Only the pictures should be left out; repeat the rest of the data exactly.
──────────
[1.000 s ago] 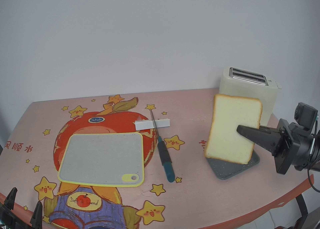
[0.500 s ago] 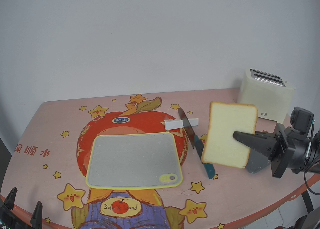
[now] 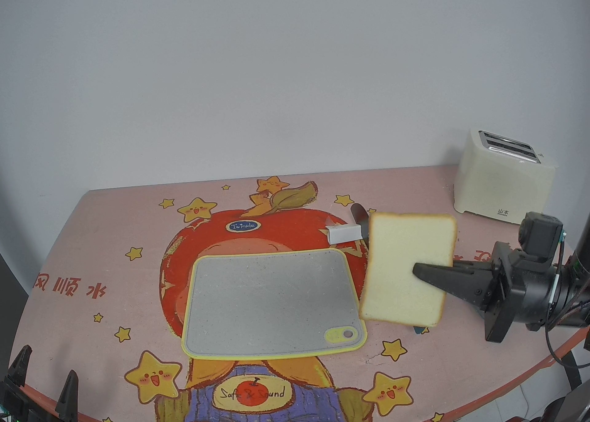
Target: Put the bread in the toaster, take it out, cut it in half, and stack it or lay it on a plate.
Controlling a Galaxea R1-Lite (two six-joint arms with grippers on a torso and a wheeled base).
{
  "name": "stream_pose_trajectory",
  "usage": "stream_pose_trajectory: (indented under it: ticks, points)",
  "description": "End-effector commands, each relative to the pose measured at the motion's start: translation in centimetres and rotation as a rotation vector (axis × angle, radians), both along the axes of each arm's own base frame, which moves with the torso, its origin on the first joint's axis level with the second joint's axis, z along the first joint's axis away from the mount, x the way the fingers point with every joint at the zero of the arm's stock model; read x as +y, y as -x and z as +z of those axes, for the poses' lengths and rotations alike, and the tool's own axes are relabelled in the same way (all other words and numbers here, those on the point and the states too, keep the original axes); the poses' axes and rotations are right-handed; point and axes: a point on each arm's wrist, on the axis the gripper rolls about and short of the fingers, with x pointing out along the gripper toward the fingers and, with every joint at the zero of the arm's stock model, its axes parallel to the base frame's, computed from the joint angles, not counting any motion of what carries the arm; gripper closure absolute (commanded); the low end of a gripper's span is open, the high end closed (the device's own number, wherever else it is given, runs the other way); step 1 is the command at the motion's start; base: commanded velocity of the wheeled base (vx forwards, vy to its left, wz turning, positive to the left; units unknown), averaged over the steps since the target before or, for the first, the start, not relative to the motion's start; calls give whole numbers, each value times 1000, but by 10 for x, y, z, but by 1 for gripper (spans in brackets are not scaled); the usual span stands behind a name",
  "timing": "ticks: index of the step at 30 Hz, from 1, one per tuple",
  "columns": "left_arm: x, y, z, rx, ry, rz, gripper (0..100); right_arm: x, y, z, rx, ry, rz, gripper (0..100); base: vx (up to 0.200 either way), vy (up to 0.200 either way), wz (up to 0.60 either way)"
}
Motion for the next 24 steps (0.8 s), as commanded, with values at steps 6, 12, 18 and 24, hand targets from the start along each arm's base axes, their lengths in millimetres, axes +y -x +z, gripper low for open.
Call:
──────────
• **The completed task**
[1.000 s ago] 
[0.500 s ago] 
[now] 
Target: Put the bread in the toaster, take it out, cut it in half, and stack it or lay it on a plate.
Controlling a Galaxea R1-Lite (two six-joint arms with grippers on a torso and a wheeled base).
{
  "name": "stream_pose_trajectory",
  "usage": "stream_pose_trajectory: (indented under it: ticks, points)",
  "description": "End-effector commands, each relative to the pose measured at the motion's start: translation in centimetres and rotation as a rotation vector (axis × angle, radians), both along the axes of each arm's own base frame, which moves with the torso, its origin on the first joint's axis level with the second joint's axis, z along the first joint's axis away from the mount, x the way the fingers point with every joint at the zero of the arm's stock model; read x as +y, y as -x and z as +z of those axes, for the poses' lengths and rotations alike, and the tool's own axes are relabelled in the same way (all other words and numbers here, those on the point and the states too, keep the original axes); the poses' axes and rotations are right-handed; point and axes: a point on each arm's wrist, on the axis the gripper rolls about and short of the fingers, with x pointing out along the gripper toward the fingers and, with every joint at the zero of the arm's stock model, its axes parallel to the base frame's, computed from the joint angles, not counting any motion of what carries the arm; gripper closure absolute (commanded); the low end of a gripper's span is open, the high end closed (the device's own number, wherever else it is given, runs the other way); step 1 is the command at the motion's start; base: commanded velocity of the wheeled base (vx forwards, vy to its left, wz turning, positive to the left; units unknown), averaged over the steps since the target before or, for the first, the start, not relative to the motion's start; calls give whole numbers, each value times 1000, but by 10 for x, y, z, but by 1 for gripper (spans in brackets are not scaled); the usual span stands behind a name",
  "timing": "ticks: index of the step at 30 Hz, from 1, one per tuple",
  "columns": "left_arm: x, y, z, rx, ry, rz, gripper (0..100); right_arm: x, y, z, rx, ry, rz, gripper (0..100); base: vx (up to 0.200 either way), vy (up to 0.200 either way), wz (up to 0.60 either way)"
}
Motion for the next 24 steps (0.8 s), as commanded, with values at steps 6, 12, 18 and 24, hand targets from the start along each arm's base axes, their lengths in millimetres, axes +y -x +z, gripper low for open.
Call:

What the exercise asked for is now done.